▸ **Problem requirements**
Set out each line from the following listing that includes the word "quick".

▸ **Exercise materials**
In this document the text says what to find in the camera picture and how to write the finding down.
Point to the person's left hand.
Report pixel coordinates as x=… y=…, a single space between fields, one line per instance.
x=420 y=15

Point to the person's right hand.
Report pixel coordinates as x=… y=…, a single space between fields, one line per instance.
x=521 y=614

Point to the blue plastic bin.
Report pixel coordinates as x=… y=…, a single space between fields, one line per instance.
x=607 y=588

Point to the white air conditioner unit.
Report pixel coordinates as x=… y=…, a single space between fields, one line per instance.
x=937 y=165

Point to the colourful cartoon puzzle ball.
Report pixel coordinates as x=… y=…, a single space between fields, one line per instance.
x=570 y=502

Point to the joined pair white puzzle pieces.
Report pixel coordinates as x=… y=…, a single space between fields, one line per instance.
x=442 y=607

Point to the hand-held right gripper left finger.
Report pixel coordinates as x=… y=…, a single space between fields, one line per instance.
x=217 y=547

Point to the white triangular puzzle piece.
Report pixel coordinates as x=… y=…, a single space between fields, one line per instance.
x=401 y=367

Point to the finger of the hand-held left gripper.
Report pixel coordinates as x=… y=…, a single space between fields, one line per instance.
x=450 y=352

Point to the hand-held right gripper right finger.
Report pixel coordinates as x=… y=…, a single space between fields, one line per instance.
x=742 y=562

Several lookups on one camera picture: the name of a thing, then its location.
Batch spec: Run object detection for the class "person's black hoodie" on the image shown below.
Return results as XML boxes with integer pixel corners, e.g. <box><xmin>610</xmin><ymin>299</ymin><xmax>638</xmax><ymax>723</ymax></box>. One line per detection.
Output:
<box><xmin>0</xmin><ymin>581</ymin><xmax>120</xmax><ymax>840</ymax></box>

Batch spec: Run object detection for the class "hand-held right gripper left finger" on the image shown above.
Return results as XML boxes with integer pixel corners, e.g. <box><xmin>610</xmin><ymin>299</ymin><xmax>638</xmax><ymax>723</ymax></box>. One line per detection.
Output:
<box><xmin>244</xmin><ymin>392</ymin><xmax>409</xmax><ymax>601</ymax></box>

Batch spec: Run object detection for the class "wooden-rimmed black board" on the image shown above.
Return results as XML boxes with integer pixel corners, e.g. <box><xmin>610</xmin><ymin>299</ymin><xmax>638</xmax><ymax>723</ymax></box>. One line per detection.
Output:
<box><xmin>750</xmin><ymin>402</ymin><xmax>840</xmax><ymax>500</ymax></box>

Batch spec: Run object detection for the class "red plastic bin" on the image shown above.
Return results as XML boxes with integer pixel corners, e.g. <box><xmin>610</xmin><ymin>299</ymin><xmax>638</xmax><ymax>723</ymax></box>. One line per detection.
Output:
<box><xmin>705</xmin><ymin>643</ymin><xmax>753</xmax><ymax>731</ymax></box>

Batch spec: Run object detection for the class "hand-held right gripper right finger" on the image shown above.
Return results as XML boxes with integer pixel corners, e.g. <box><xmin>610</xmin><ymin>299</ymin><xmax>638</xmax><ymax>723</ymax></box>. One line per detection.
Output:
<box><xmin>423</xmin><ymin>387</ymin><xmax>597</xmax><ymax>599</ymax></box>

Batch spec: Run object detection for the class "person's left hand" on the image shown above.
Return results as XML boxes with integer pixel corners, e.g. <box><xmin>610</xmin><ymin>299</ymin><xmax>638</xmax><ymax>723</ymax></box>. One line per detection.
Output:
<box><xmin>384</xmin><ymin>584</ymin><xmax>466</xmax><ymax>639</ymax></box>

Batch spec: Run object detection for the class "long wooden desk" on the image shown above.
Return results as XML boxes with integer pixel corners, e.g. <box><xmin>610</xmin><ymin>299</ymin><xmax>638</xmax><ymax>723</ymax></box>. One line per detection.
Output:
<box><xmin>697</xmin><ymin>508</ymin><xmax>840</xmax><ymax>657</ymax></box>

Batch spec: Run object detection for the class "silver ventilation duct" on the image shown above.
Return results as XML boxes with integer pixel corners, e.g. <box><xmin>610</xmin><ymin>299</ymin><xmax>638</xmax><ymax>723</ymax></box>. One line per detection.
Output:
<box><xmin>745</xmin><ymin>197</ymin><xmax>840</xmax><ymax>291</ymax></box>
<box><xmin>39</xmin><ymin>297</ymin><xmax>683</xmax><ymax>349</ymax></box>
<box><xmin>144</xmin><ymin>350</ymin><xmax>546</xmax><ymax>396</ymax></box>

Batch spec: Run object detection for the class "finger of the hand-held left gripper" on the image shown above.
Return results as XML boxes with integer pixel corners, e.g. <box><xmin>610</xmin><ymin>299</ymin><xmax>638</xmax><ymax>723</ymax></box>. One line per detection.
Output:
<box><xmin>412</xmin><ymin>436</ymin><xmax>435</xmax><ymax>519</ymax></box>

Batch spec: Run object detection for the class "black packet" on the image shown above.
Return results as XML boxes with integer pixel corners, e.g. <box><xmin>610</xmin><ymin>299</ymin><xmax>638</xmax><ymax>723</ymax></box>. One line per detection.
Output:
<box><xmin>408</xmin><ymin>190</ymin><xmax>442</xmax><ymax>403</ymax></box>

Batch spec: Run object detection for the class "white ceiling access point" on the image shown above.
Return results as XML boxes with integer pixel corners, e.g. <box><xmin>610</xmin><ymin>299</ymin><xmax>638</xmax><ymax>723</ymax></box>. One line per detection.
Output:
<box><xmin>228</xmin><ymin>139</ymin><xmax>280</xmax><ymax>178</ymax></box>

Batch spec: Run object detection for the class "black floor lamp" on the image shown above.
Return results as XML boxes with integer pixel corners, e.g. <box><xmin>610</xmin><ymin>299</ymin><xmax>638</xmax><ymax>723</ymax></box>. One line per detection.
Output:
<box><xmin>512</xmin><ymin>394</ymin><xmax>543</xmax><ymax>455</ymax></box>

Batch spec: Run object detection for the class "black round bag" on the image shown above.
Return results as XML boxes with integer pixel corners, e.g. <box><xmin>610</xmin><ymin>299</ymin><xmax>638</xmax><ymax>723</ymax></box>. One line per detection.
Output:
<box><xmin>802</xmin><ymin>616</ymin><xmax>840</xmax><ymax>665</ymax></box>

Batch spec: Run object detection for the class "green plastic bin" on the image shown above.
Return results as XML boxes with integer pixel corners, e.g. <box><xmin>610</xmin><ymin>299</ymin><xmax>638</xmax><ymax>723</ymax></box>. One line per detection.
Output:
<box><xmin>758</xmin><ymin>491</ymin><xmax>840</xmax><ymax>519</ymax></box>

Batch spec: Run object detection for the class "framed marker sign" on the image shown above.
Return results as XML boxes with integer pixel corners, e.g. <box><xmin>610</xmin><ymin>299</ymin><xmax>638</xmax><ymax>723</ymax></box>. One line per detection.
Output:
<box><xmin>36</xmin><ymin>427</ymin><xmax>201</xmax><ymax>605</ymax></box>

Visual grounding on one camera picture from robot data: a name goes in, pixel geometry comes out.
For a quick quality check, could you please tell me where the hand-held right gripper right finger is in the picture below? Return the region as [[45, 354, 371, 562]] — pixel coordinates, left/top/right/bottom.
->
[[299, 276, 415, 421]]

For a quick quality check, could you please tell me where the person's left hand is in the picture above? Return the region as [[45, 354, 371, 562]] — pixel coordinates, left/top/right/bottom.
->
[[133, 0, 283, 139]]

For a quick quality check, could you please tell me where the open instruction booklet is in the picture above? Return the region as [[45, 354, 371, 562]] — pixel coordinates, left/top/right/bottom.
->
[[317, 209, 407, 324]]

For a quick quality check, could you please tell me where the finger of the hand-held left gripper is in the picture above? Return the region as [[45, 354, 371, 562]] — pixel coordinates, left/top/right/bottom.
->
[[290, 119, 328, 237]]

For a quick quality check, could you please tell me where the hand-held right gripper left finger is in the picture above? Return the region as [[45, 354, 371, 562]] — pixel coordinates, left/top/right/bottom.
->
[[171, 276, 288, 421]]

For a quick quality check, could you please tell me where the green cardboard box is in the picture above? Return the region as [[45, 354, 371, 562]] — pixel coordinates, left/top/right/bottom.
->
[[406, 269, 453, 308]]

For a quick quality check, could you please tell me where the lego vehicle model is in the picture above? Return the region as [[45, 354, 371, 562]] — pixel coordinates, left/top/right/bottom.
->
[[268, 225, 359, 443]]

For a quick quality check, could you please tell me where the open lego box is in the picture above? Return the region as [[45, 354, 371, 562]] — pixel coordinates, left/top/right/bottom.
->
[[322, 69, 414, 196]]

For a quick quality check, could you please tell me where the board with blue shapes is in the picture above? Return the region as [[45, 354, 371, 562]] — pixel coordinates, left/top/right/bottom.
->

▸ **Expected output**
For a quick quality check, could you please tell me where the hand-held right gripper right finger is in the picture below? Return the region as [[45, 354, 371, 562]] — pixel coordinates, left/top/right/bottom.
For a quick quality check, could you please tell me where the person's left hand is in the picture above? Return the region as [[45, 354, 371, 562]] — pixel coordinates, left/top/right/bottom.
For a quick quality check, could you please tell me where the open instruction booklet is in the picture above? Return the region as [[45, 354, 371, 562]] — pixel coordinates, left/top/right/bottom.
For a quick quality check, could you please tell me where the finger of the hand-held left gripper is in the picture above? Return the region as [[45, 354, 371, 562]] — pixel coordinates, left/top/right/bottom.
For a quick quality check, could you please tell me where the hand-held right gripper left finger is in the picture above? Return the region as [[45, 354, 371, 562]] — pixel coordinates, left/top/right/bottom.
For a quick quality check, could you please tell me where the green cardboard box is in the picture above? Return the region as [[45, 354, 371, 562]] — pixel coordinates, left/top/right/bottom.
For a quick quality check, could you please tell me where the lego vehicle model is in the picture above? Return the region as [[45, 354, 371, 562]] — pixel coordinates, left/top/right/bottom.
For a quick quality check, could you please tell me where the open lego box is in the picture above? Return the region as [[45, 354, 371, 562]] — pixel coordinates, left/top/right/bottom.
For a quick quality check, could you please tell me where the board with blue shapes is in the picture above? Return the region as [[45, 354, 371, 562]] — pixel coordinates, left/top/right/bottom.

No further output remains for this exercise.